- **Aim of the task**
Look through the entries below for the string "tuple", and copy each line where it is found.

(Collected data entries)
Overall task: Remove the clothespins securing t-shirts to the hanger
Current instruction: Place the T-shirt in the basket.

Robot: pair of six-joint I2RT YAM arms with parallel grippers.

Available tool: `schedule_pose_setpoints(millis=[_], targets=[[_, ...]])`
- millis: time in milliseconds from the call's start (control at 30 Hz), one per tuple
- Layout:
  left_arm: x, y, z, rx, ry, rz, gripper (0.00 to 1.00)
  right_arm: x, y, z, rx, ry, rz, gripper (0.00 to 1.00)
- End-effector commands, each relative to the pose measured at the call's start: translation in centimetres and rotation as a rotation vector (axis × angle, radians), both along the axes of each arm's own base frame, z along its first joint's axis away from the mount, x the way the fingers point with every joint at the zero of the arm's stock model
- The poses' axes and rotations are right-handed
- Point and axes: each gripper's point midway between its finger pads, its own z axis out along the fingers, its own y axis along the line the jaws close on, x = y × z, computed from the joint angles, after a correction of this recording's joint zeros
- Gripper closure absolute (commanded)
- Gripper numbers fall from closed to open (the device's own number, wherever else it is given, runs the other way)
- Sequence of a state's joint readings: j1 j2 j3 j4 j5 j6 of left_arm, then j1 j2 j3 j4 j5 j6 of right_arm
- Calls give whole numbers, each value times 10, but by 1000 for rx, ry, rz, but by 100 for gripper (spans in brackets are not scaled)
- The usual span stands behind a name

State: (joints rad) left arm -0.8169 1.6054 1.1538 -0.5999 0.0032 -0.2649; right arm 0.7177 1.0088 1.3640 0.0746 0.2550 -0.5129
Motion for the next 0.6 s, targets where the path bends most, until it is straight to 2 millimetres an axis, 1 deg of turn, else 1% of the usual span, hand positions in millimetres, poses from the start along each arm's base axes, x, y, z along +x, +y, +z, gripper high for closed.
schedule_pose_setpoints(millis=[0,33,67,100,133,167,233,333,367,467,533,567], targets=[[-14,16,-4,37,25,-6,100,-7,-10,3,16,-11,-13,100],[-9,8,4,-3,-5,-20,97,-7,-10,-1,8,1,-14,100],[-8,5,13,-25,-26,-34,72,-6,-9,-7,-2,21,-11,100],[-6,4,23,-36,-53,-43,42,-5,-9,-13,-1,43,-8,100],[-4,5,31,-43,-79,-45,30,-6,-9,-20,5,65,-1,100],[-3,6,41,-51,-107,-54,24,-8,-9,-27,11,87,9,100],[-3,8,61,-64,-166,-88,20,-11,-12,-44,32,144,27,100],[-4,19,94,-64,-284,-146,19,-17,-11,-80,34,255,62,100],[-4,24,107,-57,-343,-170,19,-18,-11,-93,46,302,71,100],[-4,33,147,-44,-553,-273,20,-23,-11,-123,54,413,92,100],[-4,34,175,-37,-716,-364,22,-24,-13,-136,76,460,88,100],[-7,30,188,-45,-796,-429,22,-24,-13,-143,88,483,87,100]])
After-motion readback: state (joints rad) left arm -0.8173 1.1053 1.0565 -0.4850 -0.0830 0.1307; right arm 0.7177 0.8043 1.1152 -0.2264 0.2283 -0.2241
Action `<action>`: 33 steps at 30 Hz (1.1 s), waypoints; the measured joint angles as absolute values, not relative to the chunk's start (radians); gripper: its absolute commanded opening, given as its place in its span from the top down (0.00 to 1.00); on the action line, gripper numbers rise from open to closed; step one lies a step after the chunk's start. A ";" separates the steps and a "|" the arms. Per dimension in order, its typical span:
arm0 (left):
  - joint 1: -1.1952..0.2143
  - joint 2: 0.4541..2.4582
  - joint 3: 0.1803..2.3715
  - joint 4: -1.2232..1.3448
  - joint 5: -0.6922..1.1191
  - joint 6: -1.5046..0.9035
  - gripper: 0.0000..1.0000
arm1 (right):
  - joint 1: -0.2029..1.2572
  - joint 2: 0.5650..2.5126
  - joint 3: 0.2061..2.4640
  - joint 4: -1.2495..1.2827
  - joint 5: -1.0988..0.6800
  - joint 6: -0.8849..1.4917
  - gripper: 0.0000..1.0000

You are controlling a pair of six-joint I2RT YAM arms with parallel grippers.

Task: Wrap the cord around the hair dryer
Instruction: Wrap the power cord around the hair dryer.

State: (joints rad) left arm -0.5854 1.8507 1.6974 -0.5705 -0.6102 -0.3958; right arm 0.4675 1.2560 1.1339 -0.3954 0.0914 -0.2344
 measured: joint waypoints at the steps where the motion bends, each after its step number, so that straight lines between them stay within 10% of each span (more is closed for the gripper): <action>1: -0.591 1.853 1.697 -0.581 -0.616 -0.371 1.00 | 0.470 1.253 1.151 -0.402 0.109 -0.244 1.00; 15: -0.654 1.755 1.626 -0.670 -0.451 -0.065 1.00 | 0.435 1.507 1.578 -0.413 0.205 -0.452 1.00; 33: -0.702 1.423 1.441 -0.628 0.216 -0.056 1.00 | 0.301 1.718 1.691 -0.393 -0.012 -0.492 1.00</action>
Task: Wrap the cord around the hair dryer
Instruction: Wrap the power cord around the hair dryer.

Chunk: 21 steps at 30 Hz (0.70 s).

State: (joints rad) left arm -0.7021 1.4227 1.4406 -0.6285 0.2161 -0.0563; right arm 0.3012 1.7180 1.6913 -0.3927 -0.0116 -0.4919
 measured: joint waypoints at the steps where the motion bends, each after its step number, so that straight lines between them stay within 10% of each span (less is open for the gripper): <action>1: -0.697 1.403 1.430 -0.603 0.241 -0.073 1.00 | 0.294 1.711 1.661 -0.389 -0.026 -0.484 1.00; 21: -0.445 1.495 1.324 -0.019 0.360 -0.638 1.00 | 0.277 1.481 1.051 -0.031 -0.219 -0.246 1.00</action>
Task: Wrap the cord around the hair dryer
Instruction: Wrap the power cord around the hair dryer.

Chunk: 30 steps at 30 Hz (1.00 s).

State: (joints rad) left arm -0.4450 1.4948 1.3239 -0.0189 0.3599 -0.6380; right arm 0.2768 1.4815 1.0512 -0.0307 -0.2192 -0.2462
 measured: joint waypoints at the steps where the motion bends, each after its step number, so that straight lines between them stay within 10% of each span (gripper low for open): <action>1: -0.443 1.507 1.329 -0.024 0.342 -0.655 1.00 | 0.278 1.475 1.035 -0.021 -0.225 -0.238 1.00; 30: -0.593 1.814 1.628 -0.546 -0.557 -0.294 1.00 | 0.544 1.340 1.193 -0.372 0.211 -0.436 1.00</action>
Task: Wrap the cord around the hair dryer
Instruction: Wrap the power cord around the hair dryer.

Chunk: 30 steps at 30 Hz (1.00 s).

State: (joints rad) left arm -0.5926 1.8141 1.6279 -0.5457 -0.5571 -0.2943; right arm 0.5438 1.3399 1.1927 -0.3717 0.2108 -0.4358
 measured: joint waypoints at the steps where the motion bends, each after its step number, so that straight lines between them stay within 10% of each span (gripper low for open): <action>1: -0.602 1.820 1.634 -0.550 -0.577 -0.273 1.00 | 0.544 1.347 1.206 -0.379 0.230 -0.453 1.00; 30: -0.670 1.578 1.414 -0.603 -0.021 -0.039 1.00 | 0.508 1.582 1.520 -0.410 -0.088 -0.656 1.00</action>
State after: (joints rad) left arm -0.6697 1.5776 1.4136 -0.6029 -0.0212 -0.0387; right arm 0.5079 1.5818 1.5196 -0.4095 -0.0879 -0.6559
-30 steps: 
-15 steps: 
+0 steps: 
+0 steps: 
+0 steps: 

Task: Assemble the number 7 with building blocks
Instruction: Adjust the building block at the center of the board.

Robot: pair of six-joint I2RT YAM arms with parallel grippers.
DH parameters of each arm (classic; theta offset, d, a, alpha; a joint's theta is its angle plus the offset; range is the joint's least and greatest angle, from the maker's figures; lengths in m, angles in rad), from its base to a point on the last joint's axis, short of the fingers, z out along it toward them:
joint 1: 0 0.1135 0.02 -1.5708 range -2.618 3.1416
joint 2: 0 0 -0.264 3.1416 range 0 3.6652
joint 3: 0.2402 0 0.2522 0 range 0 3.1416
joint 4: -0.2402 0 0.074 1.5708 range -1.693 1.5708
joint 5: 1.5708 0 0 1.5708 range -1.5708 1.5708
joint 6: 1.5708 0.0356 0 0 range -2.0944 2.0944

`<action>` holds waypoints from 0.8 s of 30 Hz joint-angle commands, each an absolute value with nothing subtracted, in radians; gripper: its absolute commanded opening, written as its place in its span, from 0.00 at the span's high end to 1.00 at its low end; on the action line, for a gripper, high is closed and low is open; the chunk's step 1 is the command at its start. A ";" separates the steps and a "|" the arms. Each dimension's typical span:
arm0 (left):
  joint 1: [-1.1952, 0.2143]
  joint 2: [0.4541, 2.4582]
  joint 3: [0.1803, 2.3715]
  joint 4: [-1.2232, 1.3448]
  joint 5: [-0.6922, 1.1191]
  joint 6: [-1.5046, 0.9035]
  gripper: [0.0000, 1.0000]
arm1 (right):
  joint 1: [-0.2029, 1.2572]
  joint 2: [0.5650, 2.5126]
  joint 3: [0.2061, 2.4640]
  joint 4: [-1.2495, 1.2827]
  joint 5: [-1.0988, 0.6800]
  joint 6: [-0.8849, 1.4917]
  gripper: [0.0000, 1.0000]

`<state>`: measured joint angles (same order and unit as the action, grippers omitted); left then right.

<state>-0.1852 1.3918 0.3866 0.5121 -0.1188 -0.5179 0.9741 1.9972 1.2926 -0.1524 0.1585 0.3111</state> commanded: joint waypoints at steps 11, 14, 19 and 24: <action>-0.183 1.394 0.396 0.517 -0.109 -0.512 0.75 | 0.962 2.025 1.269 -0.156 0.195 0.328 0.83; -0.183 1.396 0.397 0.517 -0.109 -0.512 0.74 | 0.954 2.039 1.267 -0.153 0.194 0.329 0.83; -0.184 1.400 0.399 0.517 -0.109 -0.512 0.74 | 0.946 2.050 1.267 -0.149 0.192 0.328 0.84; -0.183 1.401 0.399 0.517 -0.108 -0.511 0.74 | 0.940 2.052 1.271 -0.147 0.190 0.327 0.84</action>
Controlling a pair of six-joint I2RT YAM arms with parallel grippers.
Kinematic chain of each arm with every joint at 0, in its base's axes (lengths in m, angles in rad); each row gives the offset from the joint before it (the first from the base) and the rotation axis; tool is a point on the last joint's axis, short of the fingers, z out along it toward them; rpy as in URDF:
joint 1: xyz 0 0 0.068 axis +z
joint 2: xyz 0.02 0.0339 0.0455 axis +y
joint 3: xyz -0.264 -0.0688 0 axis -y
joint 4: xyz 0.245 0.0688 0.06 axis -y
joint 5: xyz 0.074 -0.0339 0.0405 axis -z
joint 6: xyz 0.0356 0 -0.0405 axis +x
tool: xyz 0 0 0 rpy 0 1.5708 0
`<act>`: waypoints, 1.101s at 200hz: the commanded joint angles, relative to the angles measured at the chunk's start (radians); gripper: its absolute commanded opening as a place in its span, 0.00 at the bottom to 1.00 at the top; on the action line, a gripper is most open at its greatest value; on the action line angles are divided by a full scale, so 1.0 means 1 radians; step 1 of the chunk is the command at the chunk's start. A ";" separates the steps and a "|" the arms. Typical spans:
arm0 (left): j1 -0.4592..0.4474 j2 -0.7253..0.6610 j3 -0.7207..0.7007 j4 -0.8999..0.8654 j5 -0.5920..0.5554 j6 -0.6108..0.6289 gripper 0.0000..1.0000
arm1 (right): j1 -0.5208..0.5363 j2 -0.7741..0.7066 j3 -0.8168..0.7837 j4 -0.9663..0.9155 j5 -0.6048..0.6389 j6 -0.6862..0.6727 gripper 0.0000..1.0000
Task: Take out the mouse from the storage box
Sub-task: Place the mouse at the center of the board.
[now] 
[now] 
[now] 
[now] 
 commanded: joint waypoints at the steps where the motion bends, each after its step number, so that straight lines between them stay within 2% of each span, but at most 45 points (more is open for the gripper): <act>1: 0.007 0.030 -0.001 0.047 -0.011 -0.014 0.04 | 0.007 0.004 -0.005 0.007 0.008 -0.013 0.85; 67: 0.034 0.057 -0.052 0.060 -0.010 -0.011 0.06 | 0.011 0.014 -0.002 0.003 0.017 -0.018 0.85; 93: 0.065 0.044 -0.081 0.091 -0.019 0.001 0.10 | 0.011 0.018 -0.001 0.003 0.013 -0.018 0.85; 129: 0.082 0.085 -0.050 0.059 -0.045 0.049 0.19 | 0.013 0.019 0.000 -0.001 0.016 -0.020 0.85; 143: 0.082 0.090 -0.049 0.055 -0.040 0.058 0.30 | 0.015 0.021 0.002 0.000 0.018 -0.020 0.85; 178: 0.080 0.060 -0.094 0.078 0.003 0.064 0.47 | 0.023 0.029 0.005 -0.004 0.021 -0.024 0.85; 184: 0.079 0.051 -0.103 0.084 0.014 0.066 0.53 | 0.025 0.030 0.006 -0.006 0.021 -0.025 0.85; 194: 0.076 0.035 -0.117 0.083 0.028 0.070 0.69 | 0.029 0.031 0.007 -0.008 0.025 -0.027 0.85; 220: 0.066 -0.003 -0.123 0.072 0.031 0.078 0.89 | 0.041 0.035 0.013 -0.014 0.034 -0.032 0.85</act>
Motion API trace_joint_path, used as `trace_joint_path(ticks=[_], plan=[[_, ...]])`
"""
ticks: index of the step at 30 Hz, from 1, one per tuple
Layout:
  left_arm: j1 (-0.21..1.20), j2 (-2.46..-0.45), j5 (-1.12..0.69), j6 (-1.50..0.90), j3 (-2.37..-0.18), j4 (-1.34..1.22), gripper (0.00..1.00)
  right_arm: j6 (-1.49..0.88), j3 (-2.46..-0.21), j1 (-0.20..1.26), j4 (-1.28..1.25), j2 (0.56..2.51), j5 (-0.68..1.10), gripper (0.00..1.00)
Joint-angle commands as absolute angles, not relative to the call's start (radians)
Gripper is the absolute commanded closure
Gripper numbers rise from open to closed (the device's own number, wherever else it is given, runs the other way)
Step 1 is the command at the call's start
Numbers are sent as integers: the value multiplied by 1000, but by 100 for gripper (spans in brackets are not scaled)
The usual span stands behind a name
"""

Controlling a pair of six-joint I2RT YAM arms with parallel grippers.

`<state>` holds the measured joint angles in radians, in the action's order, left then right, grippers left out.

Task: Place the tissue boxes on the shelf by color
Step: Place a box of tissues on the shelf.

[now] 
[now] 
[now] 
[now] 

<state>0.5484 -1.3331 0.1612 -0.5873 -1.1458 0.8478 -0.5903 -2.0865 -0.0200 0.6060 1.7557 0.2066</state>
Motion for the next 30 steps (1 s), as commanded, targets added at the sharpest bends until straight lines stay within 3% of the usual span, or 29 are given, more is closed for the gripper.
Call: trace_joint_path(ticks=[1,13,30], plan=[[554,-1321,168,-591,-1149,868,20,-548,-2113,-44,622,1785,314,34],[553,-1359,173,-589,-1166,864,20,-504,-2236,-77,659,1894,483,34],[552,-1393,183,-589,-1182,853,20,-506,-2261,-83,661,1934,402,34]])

- **Answer box**
- millis: time in milliseconds from the call's start (control at 30 Hz), one per tuple
ticks: index of the step at 30 Hz, from 1, one per tuple

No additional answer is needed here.